Les demandes de redressement

[11]      Par avis de demande de contrôle judiciaire (no 2) déposée le 3 juin 1998, l'Association réclame un contrôle judiciaire de la décision prise ensemble ou séparément en leur qualité d'autorités responsables, par les ministres fédéraux intimés, leurs ministères ou fonctionnaires désignés, laquelle décision figure dans le rapport d'examen du 19 mai 1998 concernant le projet d'essai et détermine que le projet, compte tenu de mesures d'atténuation appropriées, n'aura vraisemblablement pas de conséquences nocives sur l'environnement et qu'il est possible de l'appuyer aux fins du par. 20(1) de la LCEE.

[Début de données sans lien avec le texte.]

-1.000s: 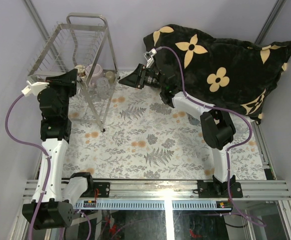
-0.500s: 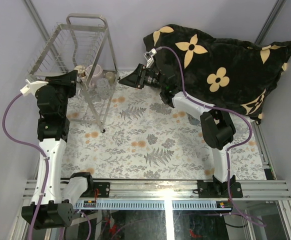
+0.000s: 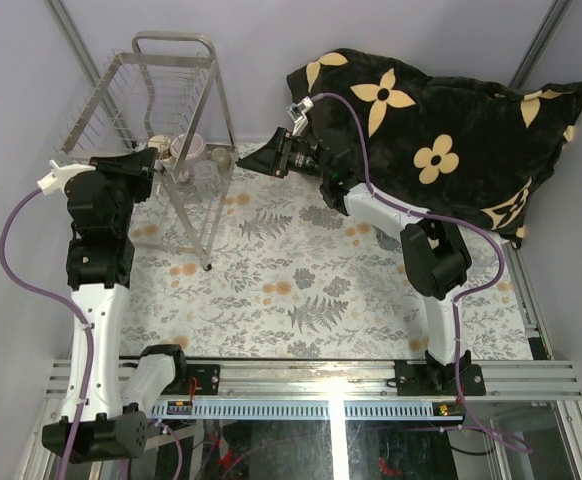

[12]      À titre de redressement, l'Association réclame une déclaration reconnaissant que le "projet" s'inscrit dans la définition que donne de ce terme la LCEE , une ordonnance statuant que la décision est nulle, non avenue et sans effet, ainsi que des ordonnances de la nature d'un certiorari infirmant ou annulant la décision contestée et celle des intimés de ne pas permettre au public d'examiner et de commenter le rapport avant qu'une mesure soit prise en vertu de l'art. 20 de la Loi. La demanderesse réclame aussi une déclaration disant que le rapport n'est pas conforme aux prescriptions de la Loi, notamment de l'art. 16, une déclaration énonçant que l'intimé est tenu de donner avis au public et de lui fournir l'occasion d'examiner et de commenter le rapport avant de prendre une mesure en vertu de l'art. 20 de la Loi; également une déclaration suivant laquelle les craintes du public concernant le projet et (ou) le rapport d'examen justifient le renvoi de la question à un médiateur ou à une commission d'examen tel que prescrit au sous-al. 20(1)c)(iii) de la Loi. Une ordonnance de bref de prohibition ou une injonction est demandée interdisant aux intimés de prendre une décision ou une mesure quelconque, d'octroyer des fonds ou d'en autoriser l'octroi pour les besoins du projet et d'interdire à quiconque est averti de la présente ordonnance d'utiliser tout financement, toute assistance ou autorisation réglementaire obtenue de l'intimé responsable du projet jusqu'à observation de la LCEE. Enfin, la demanderesse réclame une ordonnance de bref de mandamus enjoignant aux intimés de se conformer à l'évaluation environnementale plus poussée du projet et aux exigences légales, à exercer leur pouvoir discrétionnaire de façon appropriée aux termes du par. 18(3) pour permettre au public de commenter le rapport, et de renvoyer le projet au ministre de l'Environnement en vue de le soumettre à un médiateur ou à une commission d'examen. La demanderesse réclame également des ordonnances provisoires et interlocutoires visant à préserver l'intégrité du lac Petitcodiac en attendant qu'il soit définitivement statué sur la demande.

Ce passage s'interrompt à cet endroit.